06 sett 2021 La prescrizione del diritto al risarcimento decorre dal momento in cui il lavoratore ha potuto acquisire la piena consapevolezza non solo della malattia, con un danno alla salute apprezzabile, ma anche dell’origine professionale della stessa, indipendentemente da valutazioni meramente soggettive a lui ascrivibili. Una Corte di appello ha parzialmente accolto il ricorso proposto dagli eredi del titolare di un’azienda, riducendo la somma riconosciuta a titolo di risarcimento del danno non patrimoniale in favore degli eredi di una lavoratrice deceduta a seguito di mesotelioma peritoneale insorto a seguito dell’attività di operaia roccatrice, trecciatrice e tessitrice addetta alla produzione di manufatti in amianto.
In particolare, il giudice di secondo grado ha confermato il nesso causale tra l’attività svolta e la patologia accertata e la responsabilità datoriale sia sotto il profilo soggettivo che sotto il profilo oggettivo.
Con ricorso in Cassazione, i ricorrenti aostengono che la Corte avrebbe dovuto ritenere prescritto il diritto al risarcimento atteso che il termine, decennale, decorreva dalla cessazione del rapporto di lavoro nel 1981 ovvero, comunque, dall’insorgenza della malattia nel 2002. Tale motivo è infondato. La prescrizione infatti decorre dal momento in cui il lavoratore ha potuto acquisire la piena consapevolezza non solo della malattia, con un danno alla salute apprezzabile, ma anche dell’origine professionale della stessa, indipendentemente da valutazioni meramente soggettive a lui ascrivibili.
Con riguardo poi all’accertamento della data da cui far decorrere materialmente la prescrizione la Corte territoriale, sulla base dell’indagine svolta dal consulente d’ufficio, ha accertato che il mesotelioma peritoneale, diagnosticato nel febbraio 2012 e che poi aveva condotto a morte la lavoratrice, era malattia diversa e non aggravamento della pleuropatia accertata nel 2002. Si tratta di accertamento di fatto fondato sulle conclusioni rassegnate dall’ausiliario officiato in giudizio che può essere sindacato in sede di legittimità solo in caso di palese deviazione dalle nozioni correnti della scienza medica, di cui però è necessario indicare la fonte, o nell’omissione degli accertamenti strumentali dai quali, secondo le predette nozioni, non si può prescindere per la formulazione di una corretta diagnosi. Nessuna di tali ipotesi ricorre nel caso in esame e pertanto la censura si risolve in un mero dissenso diagnostico non attinente a vizi del processo logico – formale e si traduce, quindi, in una inammissibile critica del convincimento del giudice.
Peraltro, dalla lettura della sentenza di appello non emerge che la questione di un concorso di colpa o di una interruzione del nesso causale, desumibile dalla ricostruzione fattuale del consulente, sia mai stata sollevata davanti al giudice di appello e dunque anche per tale aspetto la censura è inammissibile.

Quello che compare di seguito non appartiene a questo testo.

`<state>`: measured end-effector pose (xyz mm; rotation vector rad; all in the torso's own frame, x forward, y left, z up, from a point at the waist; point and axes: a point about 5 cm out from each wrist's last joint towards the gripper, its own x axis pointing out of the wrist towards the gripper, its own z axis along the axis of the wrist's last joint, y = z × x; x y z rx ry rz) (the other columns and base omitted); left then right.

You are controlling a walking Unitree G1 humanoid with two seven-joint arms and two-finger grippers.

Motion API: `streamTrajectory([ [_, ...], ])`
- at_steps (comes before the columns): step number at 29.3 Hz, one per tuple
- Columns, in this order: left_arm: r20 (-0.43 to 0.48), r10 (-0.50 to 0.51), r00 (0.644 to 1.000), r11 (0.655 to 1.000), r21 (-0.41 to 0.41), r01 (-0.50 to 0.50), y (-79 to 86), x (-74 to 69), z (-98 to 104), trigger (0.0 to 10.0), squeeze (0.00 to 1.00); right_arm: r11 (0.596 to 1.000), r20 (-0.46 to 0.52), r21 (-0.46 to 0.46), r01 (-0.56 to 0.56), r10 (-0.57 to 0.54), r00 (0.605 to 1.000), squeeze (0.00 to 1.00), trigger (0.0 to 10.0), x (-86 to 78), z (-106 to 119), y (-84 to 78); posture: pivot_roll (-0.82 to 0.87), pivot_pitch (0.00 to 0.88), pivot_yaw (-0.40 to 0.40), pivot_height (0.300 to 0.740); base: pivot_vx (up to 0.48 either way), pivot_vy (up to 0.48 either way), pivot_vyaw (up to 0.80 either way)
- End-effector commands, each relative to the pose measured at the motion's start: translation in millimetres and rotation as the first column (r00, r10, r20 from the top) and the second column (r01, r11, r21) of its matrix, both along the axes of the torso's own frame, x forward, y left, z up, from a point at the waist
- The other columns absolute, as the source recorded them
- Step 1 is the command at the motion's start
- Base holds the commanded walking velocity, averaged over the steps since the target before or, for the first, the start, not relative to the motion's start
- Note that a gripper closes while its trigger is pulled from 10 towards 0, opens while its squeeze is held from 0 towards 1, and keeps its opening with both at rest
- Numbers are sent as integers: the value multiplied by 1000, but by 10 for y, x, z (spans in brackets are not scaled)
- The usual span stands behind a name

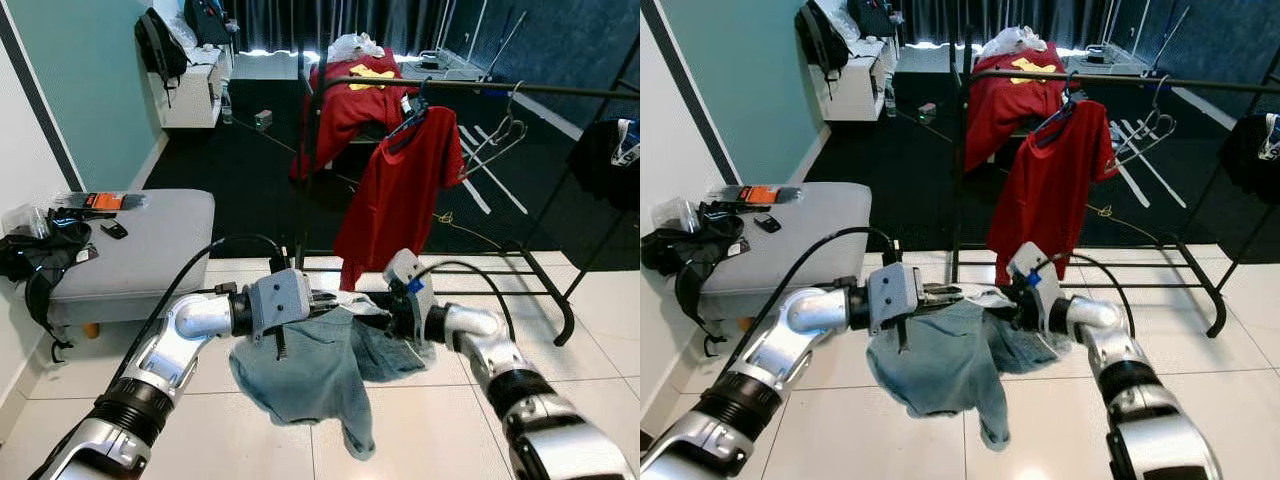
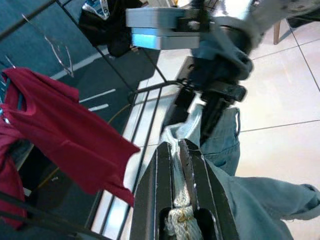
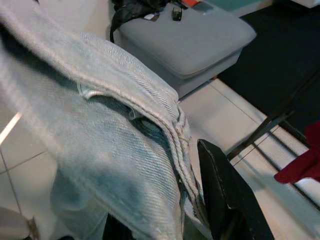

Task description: Hang hanger

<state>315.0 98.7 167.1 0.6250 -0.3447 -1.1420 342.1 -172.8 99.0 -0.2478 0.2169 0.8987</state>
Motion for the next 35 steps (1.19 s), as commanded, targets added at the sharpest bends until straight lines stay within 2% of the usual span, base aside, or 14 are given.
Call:
streamTrajectory([
  [1, -22, 25, 999, 999, 22, -24, 89, 25, -21, 0, 0, 999, 35, 36, 36, -37, 999, 0, 10000, 11, 47, -46, -21, 0, -34, 740, 0, 0, 0],
  [2, -36, 25, 999, 999, 21, -24, 103, 26, -20, 0, 0, 998, 25, 44, 49, -50, 998, 1000, 10000, -49, -32, -60, -23, 0, -28, 740, 0, 0, 0],
  [4, -73, 28, 997, 999, 28, -26, 118, 29, -43, 0, 0, 996, 10, 49, 74, -74, 997, 988, 10000, -101, -107, -78, -23, 0, -26, 740, 0, 0, 0],
  [5, -109, 25, 994, 999, 46, -20, 131, 29, -76, 0, 0, 996, -14, 43, 79, -78, 997, 0, 10000, -163, -181, -97, -24, 0, -25, 740, 0, 0, 0],
  [17, -191, -6, 981, 996, 83, 22, 201, 15, -171, 0, 0, 990, -140, -67, 128, -136, 981, 0, 10000, -506, -442, -408, -34, 0, -17, 740, 0, 0, 0],
  [22, -218, -9, 976, 994, 108, 33, 216, -3, -229, 0, 0, 904, -30, -82, 420, -424, 905, 0, 10000, -453, -396, -690, -43, 0, -11, 740, 0, 0, 0],
  [25, -340, 155, 927, 986, 105, -126, 265, 43, -486, 0, 0, 758, 82, 129, 639, -651, 755, 0, 10000, -350, -225, -741, -34, 6, -10, 740, 0, 0, 0],
  [27, -435, 324, 840, 944, 95, -314, 351, 51, -753, 0, 0, 640, 40, 255, 725, -756, 653, 0, 10000, -344, -223, -686, -29, 11, -8, 740, 0, 0, 0],
  [30, -499, 391, 774, 907, 66, -416, 398, 48, -862, 0, 0, 630, -17, 244, 737, -757, 653, 0, 10000, -357, -311, -616, -23, 13, -10, 740, 0, 0, 0],
  [31, -563, 456, 689, 849, 43, -527, 460, 42, -975, 0, 0, 616, -72, 205, 761, -766, 639, 0, 10000, -367, -425, -558, -21, 16, -11, 740, 0, 0, 0],
  [32, -649, 520, 556, 753, 41, -657, 547, 4, -1147, 3725, 0, 582, -150, 167, 796, -783, 604, 0, 10000, -378, -561, -488, -14, 17, -16, 740, 0, 0, 0],
  [33, -649, 520, 556, 753, 41, -657, 547, 4, -1147, 3725, 0, 582, -150, 167, 796, -783, 604, 0, 10000, -378, -561, -488, -14, 17, -16, 740, 0, 0, 0],
  [34, -741, 537, 403, 646, 55, -761, 622, -60, -1318, 10000, 0, 555, -207, 138, 820, -794, 572, 0, 10000, -384, -658, -413, -11, 19, -18, 740, 0, 0, 0],
  [35, -790, 541, 288, 542, 66, -838, 686, -128, -1444, 10000, 0, 542, -237, 121, 832, -798, 554, 0, 10000, -389, -717, -336, -4, 20, -21, 740, 0, 0, 0],
])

Anche il quarto motivo di ricorso – con il quale si deduce la violazione e falsa applicazione degli artt. 1226, 2059 e 113 cod. proc.civ. in relazione alla valutazione equitativa del danno da parte della Corte di appello senza idonea giustificazione- non può essere accolto atteso che l’esercizio, in concreto, del potere discrezionale conferito al giudice di liquidare il danno in via equitativa non è suscettibile di sindacato in sede di legittimità quando la motivazione della decisione, come nella specie, dia adeguatamente conto dell’uso di tale facoltà, indicando il processo logico e valutativo seguito.